■ Assignment
Copy exactly the lines of the data below that run from the line holding "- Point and" through the line holding "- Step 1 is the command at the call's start", both ends included.

■ Data shown
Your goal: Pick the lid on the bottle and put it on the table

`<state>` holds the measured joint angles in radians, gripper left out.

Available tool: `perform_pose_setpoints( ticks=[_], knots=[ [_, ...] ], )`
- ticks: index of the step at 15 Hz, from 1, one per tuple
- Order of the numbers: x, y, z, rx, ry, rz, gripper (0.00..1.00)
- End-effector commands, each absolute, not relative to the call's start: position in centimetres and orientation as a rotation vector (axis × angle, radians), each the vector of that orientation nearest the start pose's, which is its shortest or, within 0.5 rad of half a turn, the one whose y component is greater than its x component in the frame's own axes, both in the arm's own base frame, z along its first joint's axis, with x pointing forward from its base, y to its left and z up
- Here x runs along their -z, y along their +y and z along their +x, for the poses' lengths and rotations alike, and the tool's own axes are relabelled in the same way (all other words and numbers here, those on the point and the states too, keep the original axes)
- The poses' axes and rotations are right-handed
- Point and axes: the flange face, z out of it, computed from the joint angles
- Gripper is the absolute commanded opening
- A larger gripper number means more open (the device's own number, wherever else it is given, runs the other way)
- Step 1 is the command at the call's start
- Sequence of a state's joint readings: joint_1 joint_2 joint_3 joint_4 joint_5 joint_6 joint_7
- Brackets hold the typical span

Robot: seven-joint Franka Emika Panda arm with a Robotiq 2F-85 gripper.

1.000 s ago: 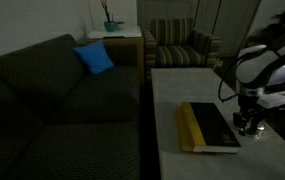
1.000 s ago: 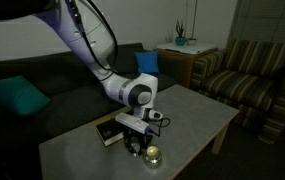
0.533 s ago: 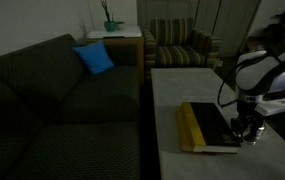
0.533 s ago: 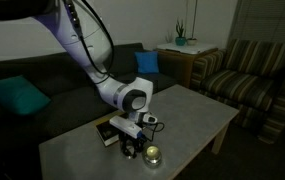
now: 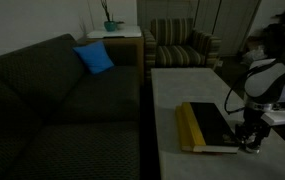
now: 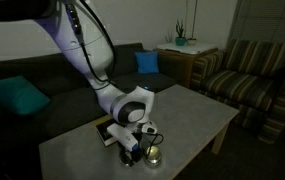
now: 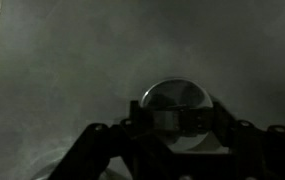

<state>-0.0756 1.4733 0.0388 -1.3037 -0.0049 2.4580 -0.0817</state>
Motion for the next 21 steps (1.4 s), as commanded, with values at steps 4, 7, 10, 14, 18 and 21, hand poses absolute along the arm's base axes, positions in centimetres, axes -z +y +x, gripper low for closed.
perform_pose_setpoints(
  ticks=[4,7,10,14,18,21],
  knots=[
    [17.9,-3.0,58.1,-0.471,0.094,-2.962,0.44],
    [18.0,-2.5,58.0,-0.491,0.156,-2.987,0.92],
    [18.1,-1.7,57.9,-0.510,0.199,-2.995,1.00],
    [18.2,-1.2,57.8,-0.519,0.276,-2.999,1.00],
    [17.7,-1.0,57.1,-0.497,0.284,-3.005,1.00],
    [17.0,-0.8,56.1,-0.462,0.276,-3.025,1.00]
  ],
)
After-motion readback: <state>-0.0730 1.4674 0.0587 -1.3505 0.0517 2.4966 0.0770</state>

■ Task answer
- Point and axes: the flange face, z out of it, computed from the joint angles
- Gripper is the absolute commanded opening
- A larger gripper number means more open (the device's own number, wherever else it is given, runs the other way)
- Step 1 is the command at the call's start

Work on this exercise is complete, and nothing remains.